As people age, they begin to experience health problems that are significant enough to warrant needing care from family or professional home aides. Eyesight begins to fail, balance becomes wobbly, and they become less flexible than they were in their younger days. Failing health of our seniors should be everyone’s concern. The leading cause of U.S. emergency room visits by people over the age of 65 is injuries related to falls. Falling is also the primary cause of accidental deaths in people over the age of 65. There are a few notable ways to help seniors live longer in their own homes. Enlisting the help of in-home aides is a good start. Making some home modifications is another way to improve home safety conditions for aging seniors.
A 2015 Genworth report shows that home care aides start about $15 per hour and top out at about $20 per hours. Home care aides only provide personal care, such as bathing, dressing, assisting with daily hygiene, cooking, cleaning, and transportation. Average annual costs for a home care aide run about $39,125.
Home health aides offer minor nursing care in addition to personal care. Home health aides are licensed and trained to take blood pressure, pulse, and other vital signs. They may also manage medications. Despite having a higher skill level, home health aides actually make about the same hourly rates as home care aides, except their maximum level is higher at $23 per hour. Home health aides may bill Medicare for in-home services when the senior is unable to leave the home without assistance from a caregiver or piece of medical equipment, like a wheelchair. Medicare will reimburse for services that are quick and procedural.
An AARP study showed that 90% of seniors would prefer to stay in their homes rather than live with relatives or move to a care facility. Remodelers who know how to make appropriate senior renovations can extend the amount of time where seniors can safely live in their own homes.
The National Association of Home Builders notes that seniors request modifications to their homes so they feel safer and to make it easier for all family members to reside in the home. Seniors also stated that they wanted to make safety modifications so they could live in their homes longer and to provide for the changing needs of older family members.

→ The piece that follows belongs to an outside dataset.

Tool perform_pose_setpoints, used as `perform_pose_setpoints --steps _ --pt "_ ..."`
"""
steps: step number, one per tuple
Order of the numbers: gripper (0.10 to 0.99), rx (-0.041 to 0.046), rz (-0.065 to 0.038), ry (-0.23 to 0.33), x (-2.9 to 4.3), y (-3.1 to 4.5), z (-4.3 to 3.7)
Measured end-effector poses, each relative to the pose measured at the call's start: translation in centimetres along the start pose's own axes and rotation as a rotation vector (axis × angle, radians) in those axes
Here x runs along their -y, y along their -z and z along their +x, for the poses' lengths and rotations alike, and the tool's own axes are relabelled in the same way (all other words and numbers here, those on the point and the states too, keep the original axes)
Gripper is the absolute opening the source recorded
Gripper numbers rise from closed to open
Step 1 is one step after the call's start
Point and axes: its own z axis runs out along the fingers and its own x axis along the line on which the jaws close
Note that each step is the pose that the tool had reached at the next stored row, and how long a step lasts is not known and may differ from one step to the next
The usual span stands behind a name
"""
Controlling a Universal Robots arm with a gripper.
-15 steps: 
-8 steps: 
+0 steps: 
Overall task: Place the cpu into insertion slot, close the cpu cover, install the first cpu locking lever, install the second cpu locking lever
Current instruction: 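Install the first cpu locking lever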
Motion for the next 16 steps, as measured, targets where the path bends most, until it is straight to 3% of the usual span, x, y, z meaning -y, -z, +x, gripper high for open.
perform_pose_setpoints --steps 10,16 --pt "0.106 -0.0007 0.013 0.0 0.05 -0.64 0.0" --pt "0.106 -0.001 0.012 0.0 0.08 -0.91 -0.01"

65%-80% of seniors requested modifications to their homes including:
Upgrading to non-slip flooring
Adding grab bars to bathrooms
Adding personal alert systems that allows them to call for help in an emergency
Adding ramps or modifying entrances to alleviate steps
Widening doorways to accommodate walkers and wheelchairs
Other modifications that seniors often request include changing door knobs to levers, making electrical outlets higher, and lowering electrical switches.
Seniors who are Medicare eligible and need in home services may receive some reimbursement for medically necessary services. These services are strictly quick and procedural in nature, so reimbursement may be small in comparison to the total need.
The state of Tennessee recognized this and created a state program called OPTIONS for Community Living through the local Area Agencies on Aging and Disability. The purpose of the program is to provide services for the elderly, adults with disabilities, and to fund home and community-based services. The program includes homemaker services, personal care, and meal deliveries. There is no income threshold for entry into the program, but the program is not entirely free. Some participants will be charged a fee according to a sliding scale. Funding is limited for the program.
Exploring ways that in-home services can be added to a senior’s routine can make a very big difference regarding whether they will be able to remain in the own homes during their final years. Combining home care services with making home modifications helps to make seniors less fearful and more confident. The OPTIONS for Community Living Program may fill the gap of what Medicaid and Medicare won’t pay.
When figuring costs for in-home senior care, don’t forget to think about all of the senior’s needs including food, transportation, meals, and personal caregiving. Family members may need to use more than one funding source or program to fully meet the needs of the senior person.
Seniors working together with their family members is the best way to incorporate helpful changes that give the whole family a comfort level with the aging process.